Ümmet birliği gitmiş, sürülere dönmüşüz.

Din sömürücüsü kurtlar cirit atıyor.

En önemli ve hayatî konularda bile aramızda ittifak ve vifak kalmamış.

Ümmet şuuru yok, parça asabiyeti ve militanlığı zirvede.

Üstünlükte takva esasını unutmuşuz, cemaat bağlılığını öne çıkartmışız.

Birileri bozuk ve sapık düzenin haram nimetlerine ve rantlarına saldırıyor.

Birtakım münafıklar ve mürâîler eşkıyalık ve haramilik yapıyor.

Müstehcen, hayâsız, edepsiz yayınlar ayyuka çıkmış...

Memlekete bir meyhane-i kübraya dönmüş...

Fuhuş zina, cinsel tahrik, çıplaklık almış yürümüş...

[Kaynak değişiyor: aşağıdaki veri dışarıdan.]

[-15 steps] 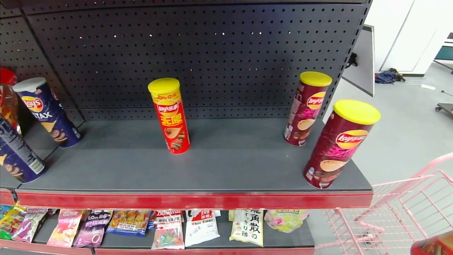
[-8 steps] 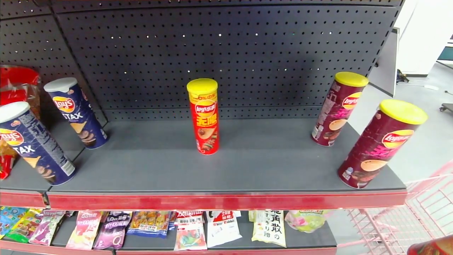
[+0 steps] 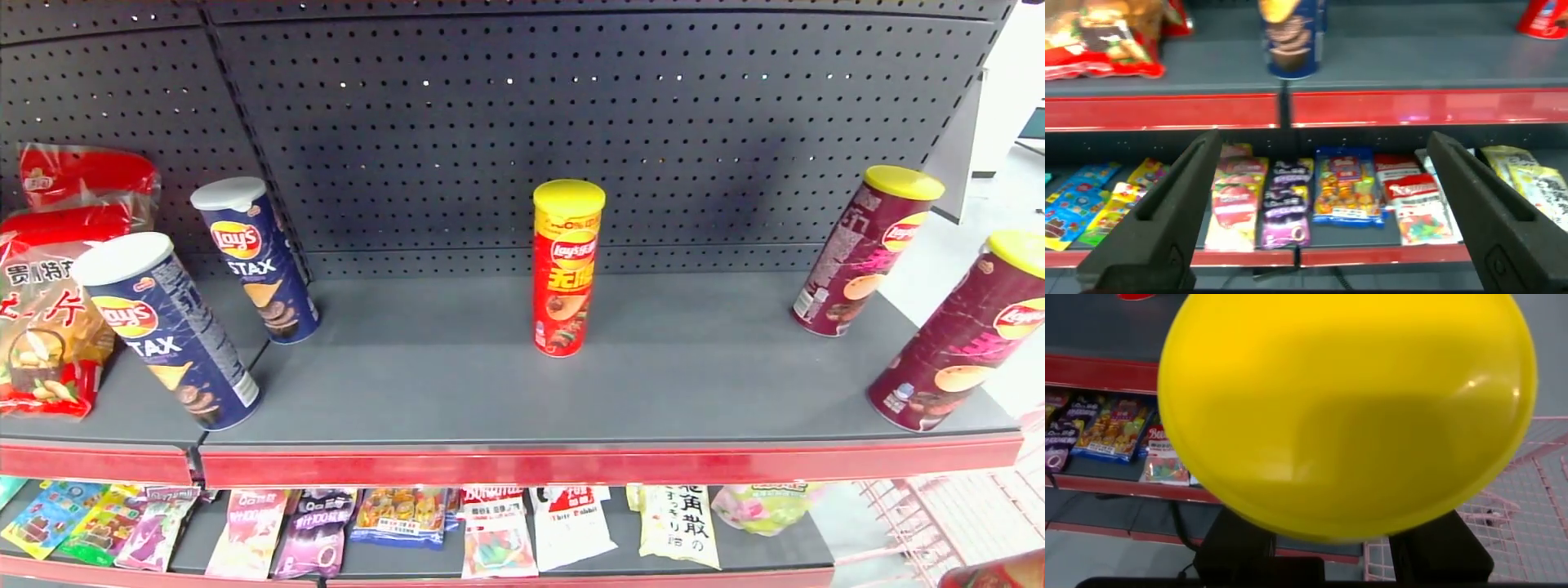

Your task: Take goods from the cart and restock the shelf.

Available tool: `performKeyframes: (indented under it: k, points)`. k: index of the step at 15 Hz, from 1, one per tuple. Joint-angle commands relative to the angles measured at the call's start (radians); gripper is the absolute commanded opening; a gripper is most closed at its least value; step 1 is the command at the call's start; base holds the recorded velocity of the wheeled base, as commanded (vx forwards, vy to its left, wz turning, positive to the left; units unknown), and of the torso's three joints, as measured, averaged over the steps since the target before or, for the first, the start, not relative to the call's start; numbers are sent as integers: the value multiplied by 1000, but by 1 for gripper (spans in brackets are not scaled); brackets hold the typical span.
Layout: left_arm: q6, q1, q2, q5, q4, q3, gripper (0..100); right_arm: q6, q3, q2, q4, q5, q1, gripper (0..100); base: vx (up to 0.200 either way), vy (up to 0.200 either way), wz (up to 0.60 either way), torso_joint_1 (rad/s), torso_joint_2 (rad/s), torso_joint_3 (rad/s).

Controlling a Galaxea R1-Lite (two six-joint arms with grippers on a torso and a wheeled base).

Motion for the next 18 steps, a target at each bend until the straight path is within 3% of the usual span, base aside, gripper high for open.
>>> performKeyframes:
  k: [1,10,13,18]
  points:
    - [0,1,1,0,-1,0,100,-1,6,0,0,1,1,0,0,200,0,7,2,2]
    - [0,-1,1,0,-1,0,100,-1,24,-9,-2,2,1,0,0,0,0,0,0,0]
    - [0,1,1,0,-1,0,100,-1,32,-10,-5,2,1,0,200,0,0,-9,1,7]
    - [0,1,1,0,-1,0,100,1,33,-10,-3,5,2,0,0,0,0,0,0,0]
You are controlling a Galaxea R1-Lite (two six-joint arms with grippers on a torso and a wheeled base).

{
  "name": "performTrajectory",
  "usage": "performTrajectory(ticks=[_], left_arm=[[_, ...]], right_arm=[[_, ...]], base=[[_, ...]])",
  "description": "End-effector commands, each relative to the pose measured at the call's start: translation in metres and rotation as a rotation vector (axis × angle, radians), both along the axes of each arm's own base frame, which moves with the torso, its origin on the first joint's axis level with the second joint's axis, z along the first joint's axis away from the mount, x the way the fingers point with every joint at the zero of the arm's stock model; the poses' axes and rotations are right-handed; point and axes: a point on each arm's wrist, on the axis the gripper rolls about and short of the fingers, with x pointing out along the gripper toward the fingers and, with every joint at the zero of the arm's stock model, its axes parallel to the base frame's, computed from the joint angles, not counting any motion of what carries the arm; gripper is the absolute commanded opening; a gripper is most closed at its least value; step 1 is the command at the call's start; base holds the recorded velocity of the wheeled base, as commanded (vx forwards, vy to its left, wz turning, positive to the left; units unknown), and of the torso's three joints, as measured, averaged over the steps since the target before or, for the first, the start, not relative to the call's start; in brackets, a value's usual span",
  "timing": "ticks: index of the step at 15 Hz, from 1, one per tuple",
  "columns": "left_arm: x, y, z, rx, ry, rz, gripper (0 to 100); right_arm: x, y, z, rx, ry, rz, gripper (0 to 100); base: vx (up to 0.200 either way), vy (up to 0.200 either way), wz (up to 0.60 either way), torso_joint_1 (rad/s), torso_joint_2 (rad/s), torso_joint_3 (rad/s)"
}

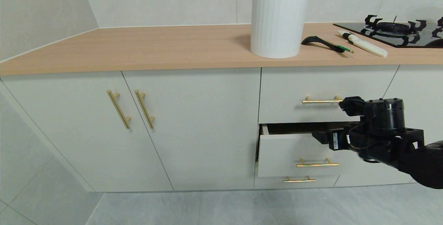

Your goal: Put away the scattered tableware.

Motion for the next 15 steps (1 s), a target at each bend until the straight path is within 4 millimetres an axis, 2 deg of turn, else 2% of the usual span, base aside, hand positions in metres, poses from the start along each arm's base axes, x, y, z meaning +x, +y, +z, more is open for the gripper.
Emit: performTrajectory(ticks=[1, 7, 15], left_arm=[[0.0, 0.0, 0.0, 0.0, 0.001, 0.0, 100], [0.0, 0.0, 0.0, 0.0, 0.001, 0.0, 100], [0.0, 0.0, 0.0, 0.0, 0.001, 0.0, 100]], right_arm=[[0.008, 0.004, -0.007, 0.006, -0.035, -0.005, 100], [0.037, 0.01, -0.052, -0.003, -0.073, -0.049, 100], [0.046, 0.011, -0.062, -0.009, -0.085, -0.075, 100]], base=[[0.0, 0.0, 0.0, 0.0, 0.0, 0.0], [0.0, 0.0, 0.0, 0.0, 0.0, 0.0], [0.0, 0.0, 0.0, 0.0, 0.0, 0.0]])
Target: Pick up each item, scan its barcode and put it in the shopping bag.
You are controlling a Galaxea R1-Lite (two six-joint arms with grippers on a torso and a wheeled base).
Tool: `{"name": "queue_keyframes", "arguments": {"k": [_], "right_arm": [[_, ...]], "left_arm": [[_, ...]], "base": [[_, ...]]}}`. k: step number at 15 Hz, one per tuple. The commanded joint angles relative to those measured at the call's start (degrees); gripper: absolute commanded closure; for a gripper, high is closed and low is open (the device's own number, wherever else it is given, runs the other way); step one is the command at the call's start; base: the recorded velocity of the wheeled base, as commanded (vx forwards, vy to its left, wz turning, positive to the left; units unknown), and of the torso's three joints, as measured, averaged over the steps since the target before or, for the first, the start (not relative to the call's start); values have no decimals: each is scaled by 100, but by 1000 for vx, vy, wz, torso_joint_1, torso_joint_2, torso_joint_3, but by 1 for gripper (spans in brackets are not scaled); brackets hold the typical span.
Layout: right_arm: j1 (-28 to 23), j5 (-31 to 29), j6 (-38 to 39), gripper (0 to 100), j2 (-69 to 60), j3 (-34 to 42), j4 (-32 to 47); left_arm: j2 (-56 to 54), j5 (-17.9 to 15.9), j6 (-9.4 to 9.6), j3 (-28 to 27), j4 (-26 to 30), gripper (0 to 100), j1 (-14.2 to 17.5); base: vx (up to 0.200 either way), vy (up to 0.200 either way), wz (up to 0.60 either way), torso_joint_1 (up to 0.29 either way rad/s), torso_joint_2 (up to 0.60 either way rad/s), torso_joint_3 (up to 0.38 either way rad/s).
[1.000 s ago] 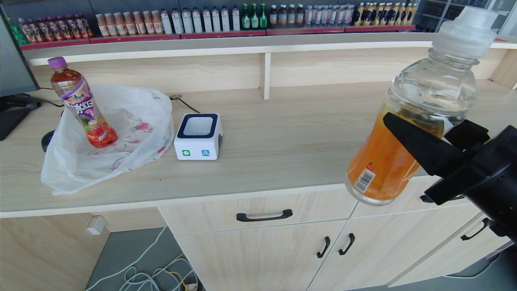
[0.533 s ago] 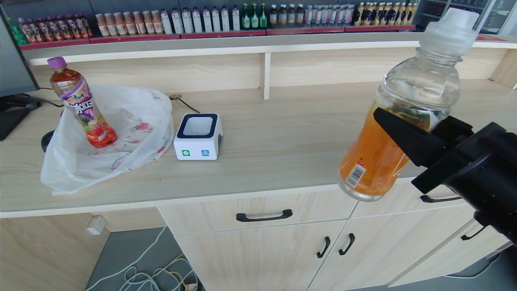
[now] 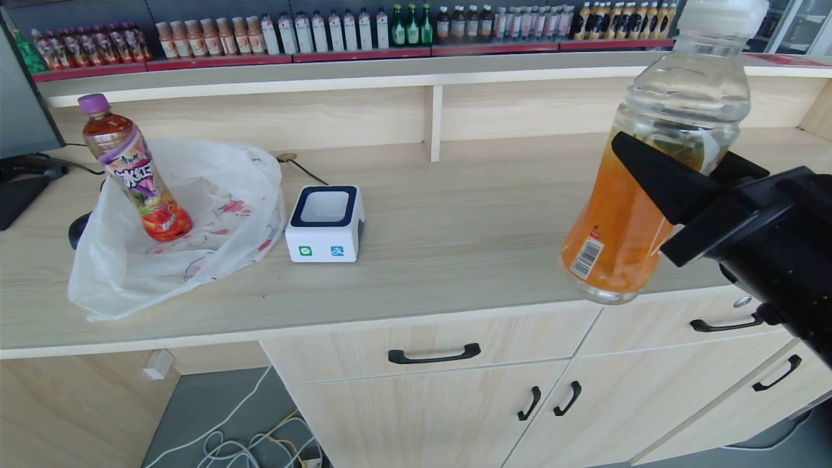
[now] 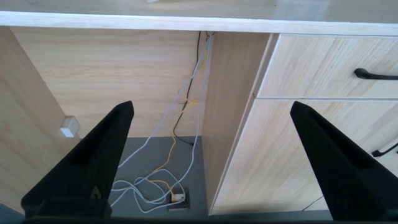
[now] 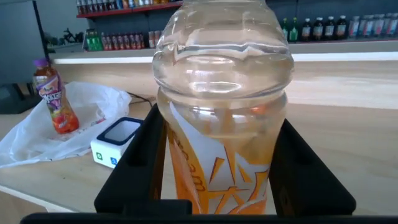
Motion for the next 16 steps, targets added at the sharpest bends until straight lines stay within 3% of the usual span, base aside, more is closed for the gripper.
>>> {"name": "queue_keyframes", "arguments": {"k": [1,14,16], "right_arm": [[9,-186,1,100,-16,49,-26],[-44,-256,19,100,-86,269,-70],[-71,-265,10,100,-68,277,-70]], "left_arm": [[-2,4,-2,0,-1,0,-1],[-2,4,-11,0,-1,0,-1],[-2,-5,7,0,-1,0,-1]], "base": [[0,200,0,12,12,-2],[0,200,0,2,2,1],[0,0,0,0,0,0]]}}
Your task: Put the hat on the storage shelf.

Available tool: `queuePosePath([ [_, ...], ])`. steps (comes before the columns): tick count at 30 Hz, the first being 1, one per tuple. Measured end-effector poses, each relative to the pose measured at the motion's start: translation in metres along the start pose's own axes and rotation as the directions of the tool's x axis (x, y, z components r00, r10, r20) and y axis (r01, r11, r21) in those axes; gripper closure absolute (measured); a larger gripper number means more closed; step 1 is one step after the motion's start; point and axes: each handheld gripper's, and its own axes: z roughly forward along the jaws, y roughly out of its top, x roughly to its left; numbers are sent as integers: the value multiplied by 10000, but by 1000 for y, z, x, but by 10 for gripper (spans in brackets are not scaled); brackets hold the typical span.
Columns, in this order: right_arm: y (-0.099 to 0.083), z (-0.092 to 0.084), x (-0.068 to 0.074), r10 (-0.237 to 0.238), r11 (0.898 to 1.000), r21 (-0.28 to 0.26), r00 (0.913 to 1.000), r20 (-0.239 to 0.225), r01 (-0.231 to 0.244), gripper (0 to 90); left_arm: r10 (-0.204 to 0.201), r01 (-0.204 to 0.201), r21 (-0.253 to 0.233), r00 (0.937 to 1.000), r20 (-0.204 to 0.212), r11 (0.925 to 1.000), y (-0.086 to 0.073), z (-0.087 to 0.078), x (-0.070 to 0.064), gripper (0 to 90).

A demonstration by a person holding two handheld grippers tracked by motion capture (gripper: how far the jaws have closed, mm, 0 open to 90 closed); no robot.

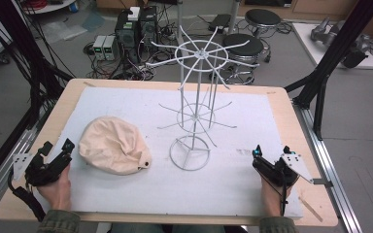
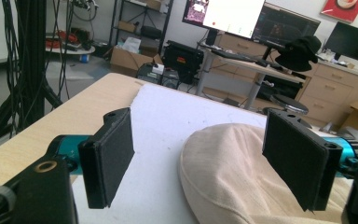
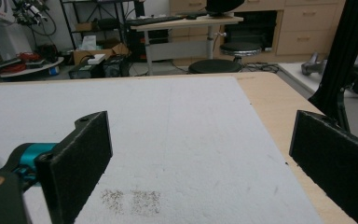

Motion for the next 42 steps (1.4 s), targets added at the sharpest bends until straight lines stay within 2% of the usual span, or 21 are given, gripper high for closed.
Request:
queuePosePath([
  [6,0,0,-1,118,9999,0,9999,-8,-118,46,-18,17,49,10000,44,10000,0,0,0,245],
  [10,0,-1,-1,177,9998,-50,9998,-67,-177,46,217,-217,69,9998,-16,9997,-1,0,-1,242],
  [23,0,-1,-1,301,9995,-42,9993,-205,-301,46,108,-108,41,9999,-79,9999,-1,0,0,237],
  [30,-1,0,-2,298,9996,4,9993,-215,-298,46,362,-363,119,9993,30,9993,-1,1,-3,236],
  [42,-1,0,-3,426,9991,76,9989,-185,-424,46,691,-689,-92,9973,256,9976,6,1,-7,239],
])
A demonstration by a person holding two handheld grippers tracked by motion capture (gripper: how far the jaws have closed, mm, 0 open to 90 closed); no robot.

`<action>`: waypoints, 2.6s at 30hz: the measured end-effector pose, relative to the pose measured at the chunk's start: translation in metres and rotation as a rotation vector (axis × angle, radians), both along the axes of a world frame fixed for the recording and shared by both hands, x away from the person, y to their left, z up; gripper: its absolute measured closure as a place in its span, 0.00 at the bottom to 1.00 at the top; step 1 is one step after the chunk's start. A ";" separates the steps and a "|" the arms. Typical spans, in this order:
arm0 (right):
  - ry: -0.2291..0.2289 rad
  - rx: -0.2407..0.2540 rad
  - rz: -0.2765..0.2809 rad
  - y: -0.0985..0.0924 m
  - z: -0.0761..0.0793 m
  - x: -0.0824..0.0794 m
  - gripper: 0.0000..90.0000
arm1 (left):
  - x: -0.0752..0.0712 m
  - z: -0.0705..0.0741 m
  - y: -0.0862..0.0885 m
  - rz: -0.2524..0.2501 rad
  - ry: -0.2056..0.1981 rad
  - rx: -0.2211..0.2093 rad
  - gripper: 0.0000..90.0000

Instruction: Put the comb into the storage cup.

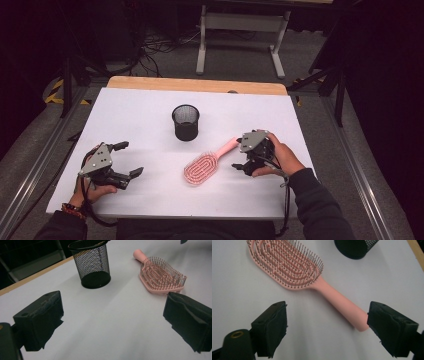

Halkın bir kısmı sıkıntı çekerken birtakım şımarık ve görgüsüz İslamcılar Nemrud'a ve Fir'avuna taş çıkartan ziyafetler ve eğlenceler içinde...

Lüks, israf, sefahat, gurur, kibir, beyinsizliğin her türlüsü.

Halkın büyük kısmı namazı terk etmiş şehvetlerine uymuş.

Bid'atçi sapık fırkalar türemiş, itikad bozuklukları vahim hale gelmiş.

Bozuk ve aykırı ilahiyatçılar ve naylon müctehidler din kültürü yetersiz halkın nicesini kandırıp aldatıyor.

Ahir zaman fitneleri toplumu kasıp kavuruyor.

Bunca felaket içinde birtakım cemaatçiler hahamlar, papazlarla çan sesleri içinde muhabbet yapıyor.

Ve bunca fitne fesat, nifak şikak, günah isyan içinde bazılarımız cemaat, tarikat, hizip, şuculuk, oculuk, buculuk taassubu sergiliyor.

Ümmet yetim ve garib kalmış.

Durumu Müslümanların dikkat nazarlarına sunarım.

(Söylemeye hacet yok, yukarıdaki tenkitler Ümmet'i kabul eden, Ümmet şuuruna sahip olan, Ümmet bütünlüğünü koruyan, bütünlük taslamayan, parça olduğunu bilen olumlu cemaatleri ve tarikatleri hedef almamaktadır.)